Separated is probably worst when it comes to the probability of successfully repaying this loan. Divorce, which comes after separated is a little bit better and people living together but not married is a status worst than being married or single when it comes to predictability for repaying this loan.
Now let's look at deposit to cash price. The larger the fraction of the total cost of the vehicle that is paid as a down payment, the more likely the loan is to stay good. Not a surprise, the curve is a little bit wiggly, we'll say more about that in other videos about TreeNet, but the overall picture is kind of interesting and what we see here is there is a flattening out towards the right end of this particular curve, which is important to know in case you are using this investigation of this data in order to try to understand the potential non–linearity of any predictor in the outcome.
Another no surprise indicator, if someone has a mortgage then of course they are in a better status than if they don't. But that is very similar to that other variable that we saw before which was residential status.
Here is something that others have observed in other similar studies, but nevertheless interesting. When a person applies for an automobile loan, they also have to indicate how long they want that loan to be as a term. In other words, they are going to select how many months in order to pay off the loan. And it's not surprising that someone who needs 5 years to pay off the car loan is going to be a greater risk than someone that needs less.
An example in this case, the sweet spot seems to be at 3.5 years.

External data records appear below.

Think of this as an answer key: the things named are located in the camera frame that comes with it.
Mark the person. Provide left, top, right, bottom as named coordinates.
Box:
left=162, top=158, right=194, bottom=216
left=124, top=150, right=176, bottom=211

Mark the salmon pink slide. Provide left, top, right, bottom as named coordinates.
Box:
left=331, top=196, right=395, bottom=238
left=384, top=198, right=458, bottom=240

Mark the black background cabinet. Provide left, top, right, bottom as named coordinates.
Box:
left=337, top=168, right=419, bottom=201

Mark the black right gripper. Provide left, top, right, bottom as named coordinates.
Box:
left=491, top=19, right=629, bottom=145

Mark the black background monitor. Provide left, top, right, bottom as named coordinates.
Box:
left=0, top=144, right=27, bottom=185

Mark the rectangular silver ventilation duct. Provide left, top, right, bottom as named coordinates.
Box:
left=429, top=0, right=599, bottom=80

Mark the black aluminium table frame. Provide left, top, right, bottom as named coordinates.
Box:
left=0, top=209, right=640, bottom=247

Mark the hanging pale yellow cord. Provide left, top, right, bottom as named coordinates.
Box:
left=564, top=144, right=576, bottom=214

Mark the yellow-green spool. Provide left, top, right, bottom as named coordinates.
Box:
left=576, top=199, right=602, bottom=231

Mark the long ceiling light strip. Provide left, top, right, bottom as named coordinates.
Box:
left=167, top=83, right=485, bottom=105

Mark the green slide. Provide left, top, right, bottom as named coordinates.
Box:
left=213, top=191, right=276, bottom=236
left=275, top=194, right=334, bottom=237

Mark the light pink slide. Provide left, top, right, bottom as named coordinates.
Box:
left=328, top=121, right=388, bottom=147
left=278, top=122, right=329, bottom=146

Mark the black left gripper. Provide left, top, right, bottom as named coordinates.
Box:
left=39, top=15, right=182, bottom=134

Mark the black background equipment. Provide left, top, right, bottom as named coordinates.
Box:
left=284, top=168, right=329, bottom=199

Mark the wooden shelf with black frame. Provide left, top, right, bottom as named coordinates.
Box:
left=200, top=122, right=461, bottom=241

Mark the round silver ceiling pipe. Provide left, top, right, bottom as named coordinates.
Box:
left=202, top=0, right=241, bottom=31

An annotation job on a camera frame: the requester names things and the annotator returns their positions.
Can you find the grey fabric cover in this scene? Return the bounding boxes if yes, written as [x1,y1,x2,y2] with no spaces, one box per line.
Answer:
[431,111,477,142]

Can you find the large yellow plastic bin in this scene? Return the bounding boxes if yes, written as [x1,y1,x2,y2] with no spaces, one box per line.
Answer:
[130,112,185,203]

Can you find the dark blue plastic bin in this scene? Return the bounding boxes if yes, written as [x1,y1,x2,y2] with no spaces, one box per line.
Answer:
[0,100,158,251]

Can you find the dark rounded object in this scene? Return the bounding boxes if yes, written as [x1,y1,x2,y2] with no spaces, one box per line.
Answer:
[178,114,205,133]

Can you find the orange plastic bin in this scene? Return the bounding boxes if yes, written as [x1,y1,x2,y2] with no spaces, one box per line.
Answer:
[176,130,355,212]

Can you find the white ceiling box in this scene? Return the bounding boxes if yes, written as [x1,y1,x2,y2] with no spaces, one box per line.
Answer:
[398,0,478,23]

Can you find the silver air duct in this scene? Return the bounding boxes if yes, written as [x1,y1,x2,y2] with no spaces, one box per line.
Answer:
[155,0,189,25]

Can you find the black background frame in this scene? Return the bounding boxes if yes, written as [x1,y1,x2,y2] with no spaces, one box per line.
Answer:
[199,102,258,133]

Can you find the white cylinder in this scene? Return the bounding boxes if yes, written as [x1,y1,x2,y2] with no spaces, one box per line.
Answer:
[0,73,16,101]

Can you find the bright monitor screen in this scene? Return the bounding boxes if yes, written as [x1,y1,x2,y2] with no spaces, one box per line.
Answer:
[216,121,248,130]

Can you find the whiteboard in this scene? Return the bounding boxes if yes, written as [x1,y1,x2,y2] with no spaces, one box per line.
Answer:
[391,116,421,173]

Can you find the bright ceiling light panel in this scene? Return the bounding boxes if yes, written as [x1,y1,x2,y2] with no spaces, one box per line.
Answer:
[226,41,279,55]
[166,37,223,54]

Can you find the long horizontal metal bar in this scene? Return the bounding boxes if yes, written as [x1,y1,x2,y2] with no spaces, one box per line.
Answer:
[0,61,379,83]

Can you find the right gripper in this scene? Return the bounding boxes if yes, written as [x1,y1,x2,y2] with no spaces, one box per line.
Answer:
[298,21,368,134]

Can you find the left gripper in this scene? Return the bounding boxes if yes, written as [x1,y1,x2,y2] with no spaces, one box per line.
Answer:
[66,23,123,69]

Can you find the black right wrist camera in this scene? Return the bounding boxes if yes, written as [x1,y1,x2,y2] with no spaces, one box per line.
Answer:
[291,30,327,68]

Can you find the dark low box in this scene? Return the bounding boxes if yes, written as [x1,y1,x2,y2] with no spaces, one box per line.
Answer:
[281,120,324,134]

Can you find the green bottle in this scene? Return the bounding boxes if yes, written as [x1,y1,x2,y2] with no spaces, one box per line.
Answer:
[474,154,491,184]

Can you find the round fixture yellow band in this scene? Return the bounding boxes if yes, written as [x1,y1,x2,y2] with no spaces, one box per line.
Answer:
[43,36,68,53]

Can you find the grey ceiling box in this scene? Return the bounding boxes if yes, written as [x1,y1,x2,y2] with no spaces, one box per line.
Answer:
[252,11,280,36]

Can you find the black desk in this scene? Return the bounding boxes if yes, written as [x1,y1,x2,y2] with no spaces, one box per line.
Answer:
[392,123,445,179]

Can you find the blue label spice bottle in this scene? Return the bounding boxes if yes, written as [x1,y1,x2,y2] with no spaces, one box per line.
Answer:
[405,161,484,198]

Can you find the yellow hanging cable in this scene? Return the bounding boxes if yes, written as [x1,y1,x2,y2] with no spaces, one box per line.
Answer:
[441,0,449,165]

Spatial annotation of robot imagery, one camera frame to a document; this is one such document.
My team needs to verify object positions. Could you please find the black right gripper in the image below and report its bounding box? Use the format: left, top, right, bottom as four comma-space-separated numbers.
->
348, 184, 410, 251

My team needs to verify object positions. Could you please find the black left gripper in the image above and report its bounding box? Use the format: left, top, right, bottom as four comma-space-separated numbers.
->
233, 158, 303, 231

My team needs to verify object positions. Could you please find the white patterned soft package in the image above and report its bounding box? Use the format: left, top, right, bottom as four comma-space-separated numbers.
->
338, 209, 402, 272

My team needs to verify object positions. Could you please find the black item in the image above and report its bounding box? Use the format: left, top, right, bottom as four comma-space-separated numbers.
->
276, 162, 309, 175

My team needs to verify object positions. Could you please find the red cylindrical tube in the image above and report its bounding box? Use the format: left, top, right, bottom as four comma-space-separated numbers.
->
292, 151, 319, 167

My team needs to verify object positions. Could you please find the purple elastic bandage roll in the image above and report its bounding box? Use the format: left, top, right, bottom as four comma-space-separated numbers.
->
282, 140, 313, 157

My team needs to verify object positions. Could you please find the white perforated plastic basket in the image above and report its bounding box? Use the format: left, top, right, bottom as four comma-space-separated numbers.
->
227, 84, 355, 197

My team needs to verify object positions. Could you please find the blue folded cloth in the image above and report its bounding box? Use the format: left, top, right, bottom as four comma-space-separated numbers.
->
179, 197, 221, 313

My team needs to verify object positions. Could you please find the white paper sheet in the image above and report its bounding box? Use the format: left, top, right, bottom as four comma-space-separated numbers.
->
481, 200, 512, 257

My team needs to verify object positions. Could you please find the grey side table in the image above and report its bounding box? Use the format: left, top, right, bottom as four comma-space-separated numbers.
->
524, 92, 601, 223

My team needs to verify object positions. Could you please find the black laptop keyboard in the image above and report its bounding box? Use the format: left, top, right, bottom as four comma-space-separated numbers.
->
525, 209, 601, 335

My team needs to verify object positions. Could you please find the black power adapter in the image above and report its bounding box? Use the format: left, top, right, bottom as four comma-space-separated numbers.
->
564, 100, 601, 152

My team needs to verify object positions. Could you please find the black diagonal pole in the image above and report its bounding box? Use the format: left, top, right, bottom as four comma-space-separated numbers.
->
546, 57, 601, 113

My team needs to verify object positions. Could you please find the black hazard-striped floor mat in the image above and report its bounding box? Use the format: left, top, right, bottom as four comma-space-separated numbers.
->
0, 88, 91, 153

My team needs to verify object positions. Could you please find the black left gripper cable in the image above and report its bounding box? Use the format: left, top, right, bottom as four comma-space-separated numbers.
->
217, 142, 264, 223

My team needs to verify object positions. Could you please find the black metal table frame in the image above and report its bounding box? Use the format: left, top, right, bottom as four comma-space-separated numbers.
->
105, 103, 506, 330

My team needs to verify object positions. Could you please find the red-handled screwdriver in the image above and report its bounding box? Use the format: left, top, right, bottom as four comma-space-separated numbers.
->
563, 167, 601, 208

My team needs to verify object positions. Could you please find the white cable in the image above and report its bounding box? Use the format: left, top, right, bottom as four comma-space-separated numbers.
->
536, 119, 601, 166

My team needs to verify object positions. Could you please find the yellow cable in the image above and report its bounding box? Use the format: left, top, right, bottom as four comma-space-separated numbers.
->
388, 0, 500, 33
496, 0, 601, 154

What is not so obvious, and we don't have a really good explanation as to why the 24 month approximately should be slightly worse than slightly longer time period.
What Has TreeNet Shown Us?
Ok, so one of the things you can see from this is that we get a very nice intuition and either confirmation or disconfirmation of patterns that we expect to see in the data. And we also get to see the specific relationship in fairly detailed form as to how a particular why how a particular predictor effects the outcome why. There is much more we can say about TreeNet at this point but we want to go back to our slides in order to make a final observation, which is this.
TreeNet can quickly deliver world class models. What we mean by that is the performance in regards to prediction on new data will be world class. The methodology itself is state–of–the–art machine learning methodology. At this point in time, many independent researchers in the field will agree with us, this is in terms of off–the–shelf, general not custom built software for any particular problem, that this is the state–of–the–art. TreeNet will make a modeler better and will help a less experience modeler reach more impressive results and quickly. What can we do with a TreeNet model in terms of explaining it to non-technical individuals and managers? Well we can display interpretative diagrams in order to explain model details. We can use variable importance rankings to reveal key model drivers. The model can be genuinely complex comprising hundreds or thousands of trees but this is something for the scoring server to manage. It's an IT problem and not necessarily a modeler's problem. Now there's more to say about how to work with IT, in terms of the models you develop do not cause a problem for that part of your organization and that is also something we will talk about in another session. Again thank you very much for joining us and we hope to be having you as another visitor again to the Salford Trainings.